ブラインド 75点
2019年9月25日 レンタルDVDにて鑑賞
出演:キム・ハヌル
監督:アン・サンフン
『 見えない目撃者 』は文句なしに逸品であった。リメイクとは原作が面白いから作られるわけで、ならば本作の面白さは観る前から保証されていたとも言える。事実、日本版とはかなり異なるが、どちらも面白さを保っている。
あらすじ
警察学校を卒業したミン・スア(キム・ハヌル)は、孤児院で育った弟的存在のドンチョルを交通事故で死なせてしまい、自身も失明してしまう。それから3年。ある時、乗り込んだタクシーが人身事故を起こしてしまうのに遭遇。だが運転手は犬をはねたと言うばかり。追及するスアを置いて、運転手は逃走する。スアは警察に事件を報告するも、警察はなかなかまともに取り合わず・・・
ポジティブ・サイド
日本版とは異なり、こちらは最初から犯人が分かっている。それによって生み出されるスリルとサスペンスも上質である。狂信者ではなくサイコパス。殺すことに外在的な理由は不要。そして暴力性も日本版の犯人よりも上。怖さもこちらが上である。一般論だが、バイオレンスにおいては韓国映画は邦画の上を行っている。
また主役のスアの描写も素晴らしい。聴覚だけではなく嗅覚や触覚もフルに使って周囲の情報を手に入れ、分析し、自分のものにする。その説明的な描写が説明的でありすぎず、かといって些細でもありすぎず、ちょうど良い塩梅である。そして触覚。盲導犬のスルギとの触れ合いがふんだんに描写され、彼女の第一のパートナーはスルギであるということがよくよく伝わってくる。日本版では母親と一緒に暮らしているなつめが、母親よりもパムを気にかけてしまうところに少し違和感を覚えてしまったが、オリジナルはそこのところをよく分かっている。

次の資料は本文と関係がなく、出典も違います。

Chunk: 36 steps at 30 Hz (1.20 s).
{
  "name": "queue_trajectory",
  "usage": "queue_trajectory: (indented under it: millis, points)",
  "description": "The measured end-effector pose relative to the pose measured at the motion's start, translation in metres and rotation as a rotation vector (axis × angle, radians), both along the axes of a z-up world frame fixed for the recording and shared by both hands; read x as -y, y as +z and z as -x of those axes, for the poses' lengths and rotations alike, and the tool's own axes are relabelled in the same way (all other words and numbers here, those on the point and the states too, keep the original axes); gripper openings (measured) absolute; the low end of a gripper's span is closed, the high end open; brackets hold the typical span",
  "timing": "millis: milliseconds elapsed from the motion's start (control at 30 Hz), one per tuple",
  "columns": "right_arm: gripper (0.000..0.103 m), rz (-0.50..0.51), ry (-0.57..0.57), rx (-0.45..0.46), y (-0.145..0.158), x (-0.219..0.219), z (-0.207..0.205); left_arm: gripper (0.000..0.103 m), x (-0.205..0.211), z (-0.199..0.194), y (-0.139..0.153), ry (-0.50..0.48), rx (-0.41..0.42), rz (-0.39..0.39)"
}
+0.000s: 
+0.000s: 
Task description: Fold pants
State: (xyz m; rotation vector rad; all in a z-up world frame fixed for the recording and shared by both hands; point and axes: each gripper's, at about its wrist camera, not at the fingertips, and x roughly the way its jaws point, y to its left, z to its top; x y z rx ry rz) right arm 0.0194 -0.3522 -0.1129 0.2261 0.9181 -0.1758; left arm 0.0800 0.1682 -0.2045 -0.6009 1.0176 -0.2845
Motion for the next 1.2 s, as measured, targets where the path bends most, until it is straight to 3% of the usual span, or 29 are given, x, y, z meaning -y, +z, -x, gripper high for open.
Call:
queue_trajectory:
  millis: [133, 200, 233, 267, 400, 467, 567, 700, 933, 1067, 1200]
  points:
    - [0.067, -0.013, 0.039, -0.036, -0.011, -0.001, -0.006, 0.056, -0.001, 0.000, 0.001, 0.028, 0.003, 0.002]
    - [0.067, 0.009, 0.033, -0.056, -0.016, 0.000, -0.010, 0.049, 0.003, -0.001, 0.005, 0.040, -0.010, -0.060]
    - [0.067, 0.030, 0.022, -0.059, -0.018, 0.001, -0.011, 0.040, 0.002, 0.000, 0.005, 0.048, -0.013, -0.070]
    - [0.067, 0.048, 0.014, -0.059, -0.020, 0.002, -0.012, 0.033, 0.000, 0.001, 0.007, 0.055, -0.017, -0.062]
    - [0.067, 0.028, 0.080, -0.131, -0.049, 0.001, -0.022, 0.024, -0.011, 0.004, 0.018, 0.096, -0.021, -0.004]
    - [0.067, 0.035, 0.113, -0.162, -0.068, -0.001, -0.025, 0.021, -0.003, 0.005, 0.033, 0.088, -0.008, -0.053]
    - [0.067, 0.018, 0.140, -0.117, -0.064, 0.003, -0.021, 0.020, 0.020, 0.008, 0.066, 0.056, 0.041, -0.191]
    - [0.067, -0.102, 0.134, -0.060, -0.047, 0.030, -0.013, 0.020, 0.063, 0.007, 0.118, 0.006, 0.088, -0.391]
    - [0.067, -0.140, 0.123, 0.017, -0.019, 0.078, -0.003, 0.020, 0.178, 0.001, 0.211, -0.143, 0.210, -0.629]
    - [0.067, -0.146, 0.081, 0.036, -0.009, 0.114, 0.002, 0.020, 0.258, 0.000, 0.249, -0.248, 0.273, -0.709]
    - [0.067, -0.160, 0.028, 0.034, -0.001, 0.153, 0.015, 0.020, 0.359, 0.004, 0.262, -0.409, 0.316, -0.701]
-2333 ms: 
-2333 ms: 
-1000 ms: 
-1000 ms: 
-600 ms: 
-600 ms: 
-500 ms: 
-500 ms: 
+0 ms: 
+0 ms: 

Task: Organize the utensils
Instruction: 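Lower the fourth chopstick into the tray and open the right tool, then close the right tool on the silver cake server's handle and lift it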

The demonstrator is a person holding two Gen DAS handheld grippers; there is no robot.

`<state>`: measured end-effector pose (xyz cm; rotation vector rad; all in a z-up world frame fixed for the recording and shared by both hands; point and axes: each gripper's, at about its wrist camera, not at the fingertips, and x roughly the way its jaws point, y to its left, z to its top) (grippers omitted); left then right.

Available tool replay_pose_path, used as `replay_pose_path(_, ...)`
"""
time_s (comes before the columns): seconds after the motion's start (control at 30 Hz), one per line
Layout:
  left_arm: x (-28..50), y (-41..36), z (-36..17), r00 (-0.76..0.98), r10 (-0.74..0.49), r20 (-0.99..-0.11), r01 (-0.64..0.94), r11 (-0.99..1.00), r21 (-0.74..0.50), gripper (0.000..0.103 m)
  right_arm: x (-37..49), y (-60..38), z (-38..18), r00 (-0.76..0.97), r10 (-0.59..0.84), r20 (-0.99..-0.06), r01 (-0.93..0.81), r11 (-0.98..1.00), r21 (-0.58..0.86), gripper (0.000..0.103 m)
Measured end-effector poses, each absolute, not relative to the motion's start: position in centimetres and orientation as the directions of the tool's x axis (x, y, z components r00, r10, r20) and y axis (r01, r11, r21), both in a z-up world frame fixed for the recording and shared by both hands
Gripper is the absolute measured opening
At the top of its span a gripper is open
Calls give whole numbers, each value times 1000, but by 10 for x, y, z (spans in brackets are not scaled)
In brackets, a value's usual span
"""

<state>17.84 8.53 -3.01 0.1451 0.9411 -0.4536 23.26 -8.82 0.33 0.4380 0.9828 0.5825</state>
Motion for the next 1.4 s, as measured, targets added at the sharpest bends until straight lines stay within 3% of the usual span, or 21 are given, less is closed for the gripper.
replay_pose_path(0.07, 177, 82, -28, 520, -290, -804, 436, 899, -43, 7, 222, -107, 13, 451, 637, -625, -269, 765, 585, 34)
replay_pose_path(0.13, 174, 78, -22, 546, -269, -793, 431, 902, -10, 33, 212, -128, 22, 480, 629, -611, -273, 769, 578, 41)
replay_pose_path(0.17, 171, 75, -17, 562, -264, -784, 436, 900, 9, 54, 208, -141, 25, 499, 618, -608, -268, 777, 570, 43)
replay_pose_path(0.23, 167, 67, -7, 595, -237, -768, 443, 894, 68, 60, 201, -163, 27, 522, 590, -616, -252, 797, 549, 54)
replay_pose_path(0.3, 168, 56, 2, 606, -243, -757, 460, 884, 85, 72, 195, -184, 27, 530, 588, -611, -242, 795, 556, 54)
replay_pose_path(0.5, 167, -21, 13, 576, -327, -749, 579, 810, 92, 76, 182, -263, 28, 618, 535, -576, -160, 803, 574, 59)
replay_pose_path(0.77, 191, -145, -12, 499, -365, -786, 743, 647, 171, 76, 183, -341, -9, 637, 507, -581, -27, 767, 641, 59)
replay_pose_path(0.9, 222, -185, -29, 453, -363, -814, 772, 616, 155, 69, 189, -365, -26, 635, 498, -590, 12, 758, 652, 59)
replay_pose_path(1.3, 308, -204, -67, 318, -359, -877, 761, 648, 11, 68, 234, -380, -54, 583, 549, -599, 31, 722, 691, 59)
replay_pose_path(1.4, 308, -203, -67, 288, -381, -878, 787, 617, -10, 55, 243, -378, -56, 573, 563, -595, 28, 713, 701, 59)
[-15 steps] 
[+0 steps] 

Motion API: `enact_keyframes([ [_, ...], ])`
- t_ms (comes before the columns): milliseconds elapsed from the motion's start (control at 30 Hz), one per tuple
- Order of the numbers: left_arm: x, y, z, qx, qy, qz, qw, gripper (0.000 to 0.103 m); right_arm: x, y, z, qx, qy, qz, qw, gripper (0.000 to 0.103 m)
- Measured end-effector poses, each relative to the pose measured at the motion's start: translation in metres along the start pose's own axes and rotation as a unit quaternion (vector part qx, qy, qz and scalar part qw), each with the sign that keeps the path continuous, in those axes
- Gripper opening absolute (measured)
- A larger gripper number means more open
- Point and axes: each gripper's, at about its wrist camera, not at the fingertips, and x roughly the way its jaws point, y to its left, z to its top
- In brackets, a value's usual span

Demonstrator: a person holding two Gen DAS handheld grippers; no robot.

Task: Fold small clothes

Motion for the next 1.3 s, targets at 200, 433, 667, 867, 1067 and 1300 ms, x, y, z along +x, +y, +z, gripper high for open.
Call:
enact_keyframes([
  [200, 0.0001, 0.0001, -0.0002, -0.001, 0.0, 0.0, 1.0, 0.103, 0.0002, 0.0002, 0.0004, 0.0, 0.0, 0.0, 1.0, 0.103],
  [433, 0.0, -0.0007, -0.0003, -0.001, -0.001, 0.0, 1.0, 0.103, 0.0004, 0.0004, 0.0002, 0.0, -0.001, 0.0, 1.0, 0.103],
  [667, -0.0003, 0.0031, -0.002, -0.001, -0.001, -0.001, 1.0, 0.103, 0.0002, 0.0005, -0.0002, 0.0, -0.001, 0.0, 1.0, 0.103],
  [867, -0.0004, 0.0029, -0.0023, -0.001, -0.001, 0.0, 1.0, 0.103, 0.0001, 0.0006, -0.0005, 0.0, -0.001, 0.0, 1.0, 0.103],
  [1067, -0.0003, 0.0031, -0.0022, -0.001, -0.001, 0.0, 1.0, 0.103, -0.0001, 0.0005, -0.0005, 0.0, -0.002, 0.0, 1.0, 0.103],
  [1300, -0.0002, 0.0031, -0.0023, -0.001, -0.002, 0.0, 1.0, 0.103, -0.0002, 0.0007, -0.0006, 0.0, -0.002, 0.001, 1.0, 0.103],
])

クライマックスの暗闇の中での逃走劇と反撃も素晴らしい。目が見えないというハンディキャップをアドバンテージに変えてしまった秀作に『 ドント・ブリーズ 』があるが、スアの嗅覚が冴え渡るシーンに息を飲みつつもニヤリ。日本版も生姜焼きを当てるくらいなら、なつめの五感を活かした演出をもっと設けるべきだった。最後の対決の舞台が孤児院であることに意味があるという点では、オリジナルの勝ち。スアが犯人を倒すシークエンスのサスペンスは日本版の勝ちか。全体的には甲乙つけがたい出来である。
ネガティブ・サイド
目撃者の少年ギソブが犯人に狙われ、襲われてしまったところから捜査とスアの警護に加わる流れがやや説得力に欠ける。未成年の少年の無鉄砲さと、警察官に対してうっすらと抱いていた信頼と正義への期待、そういったものがあまり見せられないままに、ギソブが巻き込まれていく描写が弱い。ギソブの友達の存在はむしろ不要で、一人さびしい少年の設定の方がよかった。
犯人の設定にも少し不満が残る。産婦人科医で堕胎手術の専門家ということだが、普通の外科医で良かったのでは?またこの犯人がギソブを殺さずにおく理由も見当たらない。刑事を刺した後には余裕綽々デ身だしなみをチェックしていたのに、ギソブに関してはそうはならなかった。これはご都合主義だろう。また言及する順番が前後したが、刑事の死に様にも不満が残る。この点では日本版リメイクの圧勝である。
総評
『 見えない目撃者 』のクオリティの高さから、本作にも再び注目が集まるだろう。どちらにも良さがあり、どちらにも弱点があるが、それは個人の好みによってポジティブにもネガティブにもなりうる。韓流映画のバイオレンスが苦手だという人を除けば、本作はカジュアルな映画ファンにもハードコアな映画ファンにもお勧めできる逸品である。
Jovian先生のワンポイント韓国語レッスン
アラッソ
色々と韓流を見ていると、同じフレーズが同じような場面で使われていることに気づく。それがこの「アラッソ」である。意味は「分かった」である。外国語学習をしていて、自分は初級の殻を破りつつある、あるいは破ったと言える人は、まず辞書を脇に置くべし。そして、読む、あるいは聞くことに集中して、何度も何度も現れてくる表現の意味を文脈から類推しよう。Jovianの指導経験から、すぐに辞書を引く人は伸びない、ということが言える。